Only restore isolated queues when current queues are completed #2445

ChrisMaddock · 2017-09-17T12:42:23Z

What I believe was happening - RestoreQueues was being called while the OneTimeTearDown was waiting to be executed. RestoreQueues was then removing the current queues, and the as-yet-unexecuted OneTimeTearDown was being lost.

I added a Guard to RestoreQueues() - as I can't think of any situation where we would want to restore the queues while the existing queues still contain work. Hopefully in future that would give us a crash, rather than a hang. I then added the check to OnEndOfShift(), so the queues are only popped from the save-state-stack if all current work has been completed.

This is a new area to me - would appreciate someone checking this is all following what's expected here!

CharliePoole

Sorry I haven't gotten to this sooner or looked more deeply into it. As I stated, I"m suspicious of a hidden race condition but I'll have to leave it to you to do the thinking. 😄

CharliePoole · 2017-09-17T16:39:39Z

src/NUnitFramework/framework/Internal/Execution/ParallelWorkItemDispatcher.cs

@@ -242,7 +244,7 @@ private void RestoreQueues()
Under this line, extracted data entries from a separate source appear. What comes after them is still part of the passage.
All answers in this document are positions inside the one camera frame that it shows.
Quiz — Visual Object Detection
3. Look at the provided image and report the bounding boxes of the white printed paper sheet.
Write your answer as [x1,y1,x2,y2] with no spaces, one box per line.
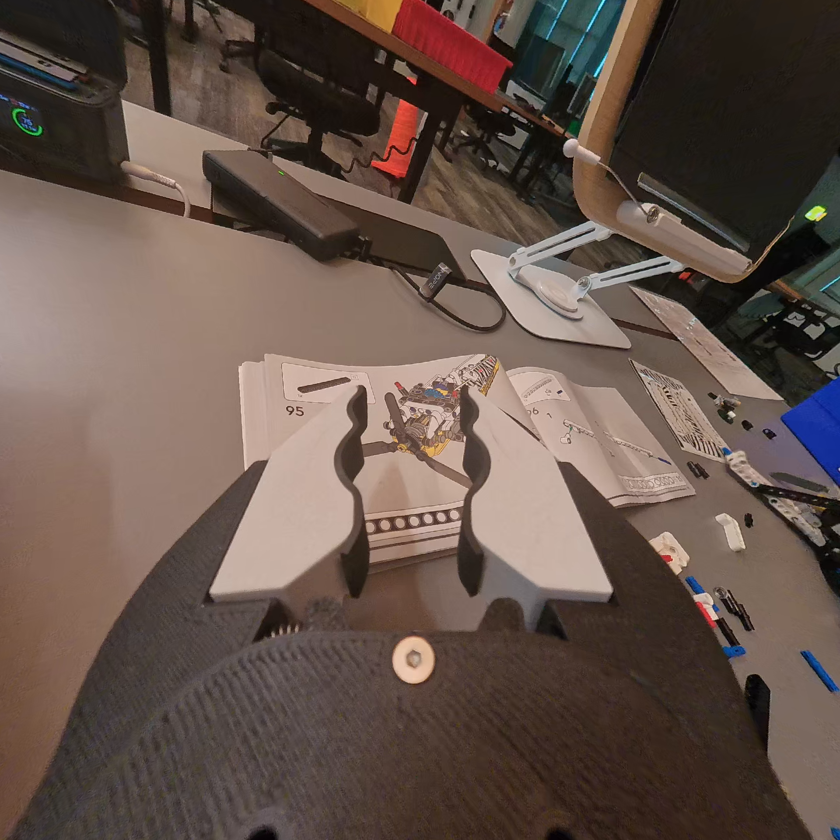
[630,285,785,401]

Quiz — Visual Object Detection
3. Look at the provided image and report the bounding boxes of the wooden desk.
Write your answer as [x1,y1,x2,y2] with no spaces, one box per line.
[308,0,573,204]

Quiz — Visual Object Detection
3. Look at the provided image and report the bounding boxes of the yellow box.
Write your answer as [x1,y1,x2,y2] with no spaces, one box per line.
[341,0,403,34]

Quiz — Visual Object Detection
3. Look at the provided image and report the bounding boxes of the red fabric box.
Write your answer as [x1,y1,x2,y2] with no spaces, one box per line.
[392,0,514,93]

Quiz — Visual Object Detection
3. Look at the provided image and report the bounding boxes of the black office chair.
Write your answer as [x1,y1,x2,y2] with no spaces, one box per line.
[453,105,521,173]
[252,36,383,179]

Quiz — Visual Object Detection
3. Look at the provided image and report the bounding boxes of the black lego pin assembly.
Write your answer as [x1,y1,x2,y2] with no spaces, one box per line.
[714,586,756,632]

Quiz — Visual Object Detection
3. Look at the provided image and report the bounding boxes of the lego plane model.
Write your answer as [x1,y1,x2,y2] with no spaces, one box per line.
[722,449,840,592]

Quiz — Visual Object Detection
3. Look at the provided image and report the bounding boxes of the black power adapter brick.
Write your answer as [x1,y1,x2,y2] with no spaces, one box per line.
[202,150,361,262]

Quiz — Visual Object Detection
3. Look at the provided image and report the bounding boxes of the coiled black cable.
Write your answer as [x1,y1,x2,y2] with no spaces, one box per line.
[328,134,421,179]

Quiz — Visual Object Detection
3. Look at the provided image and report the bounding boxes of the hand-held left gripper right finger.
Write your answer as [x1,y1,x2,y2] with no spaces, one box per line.
[457,386,614,627]

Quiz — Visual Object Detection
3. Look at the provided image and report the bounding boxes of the white power cable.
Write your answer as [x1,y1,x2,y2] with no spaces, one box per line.
[121,161,193,221]

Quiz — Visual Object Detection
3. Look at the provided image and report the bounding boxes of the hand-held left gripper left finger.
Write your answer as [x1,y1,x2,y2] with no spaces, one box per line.
[209,386,370,608]

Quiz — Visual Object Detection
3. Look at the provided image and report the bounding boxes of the white tablet stand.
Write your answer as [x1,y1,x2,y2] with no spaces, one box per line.
[471,138,752,349]

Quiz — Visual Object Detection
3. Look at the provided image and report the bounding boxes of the black cable with grey plug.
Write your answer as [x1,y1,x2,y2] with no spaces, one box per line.
[387,261,508,333]

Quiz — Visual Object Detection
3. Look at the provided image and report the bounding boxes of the black power station with display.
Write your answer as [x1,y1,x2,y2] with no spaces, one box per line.
[0,0,130,186]

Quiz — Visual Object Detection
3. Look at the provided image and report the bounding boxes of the blue plastic bin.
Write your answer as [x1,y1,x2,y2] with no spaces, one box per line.
[781,377,840,487]

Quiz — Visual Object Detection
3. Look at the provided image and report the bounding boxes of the tablet in pale case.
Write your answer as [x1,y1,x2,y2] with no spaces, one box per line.
[573,0,840,283]

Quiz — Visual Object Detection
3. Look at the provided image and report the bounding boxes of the black white sticker sheet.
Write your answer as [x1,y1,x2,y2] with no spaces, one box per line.
[629,360,729,460]

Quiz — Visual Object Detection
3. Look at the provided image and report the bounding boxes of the long blue lego axle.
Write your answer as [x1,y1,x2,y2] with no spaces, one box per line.
[801,650,840,693]

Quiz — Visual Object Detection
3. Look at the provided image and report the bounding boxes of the open lego instruction booklet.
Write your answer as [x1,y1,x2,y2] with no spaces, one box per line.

        private void OnEndOfShift(object sender, EventArgs ea)
        {
-            if (_isolationLevel > 0)
+            if (_isolationLevel > 0 && Shifts.All(q => !q.HasWork))


I don't actually understand what happened here. I know I added code to fix an earlier bug that made exactly this test using a different, non-Linq implementation. But that change seems to have disappeared!

Anyway, this is definitely needed.

However... I think there is more to it. It's possible for all the queues to be empty while there is still unfinished work because some fixture is running but has not yet queued its child tests. This is handled in the immediately following code for the purpose of not terminating the appication...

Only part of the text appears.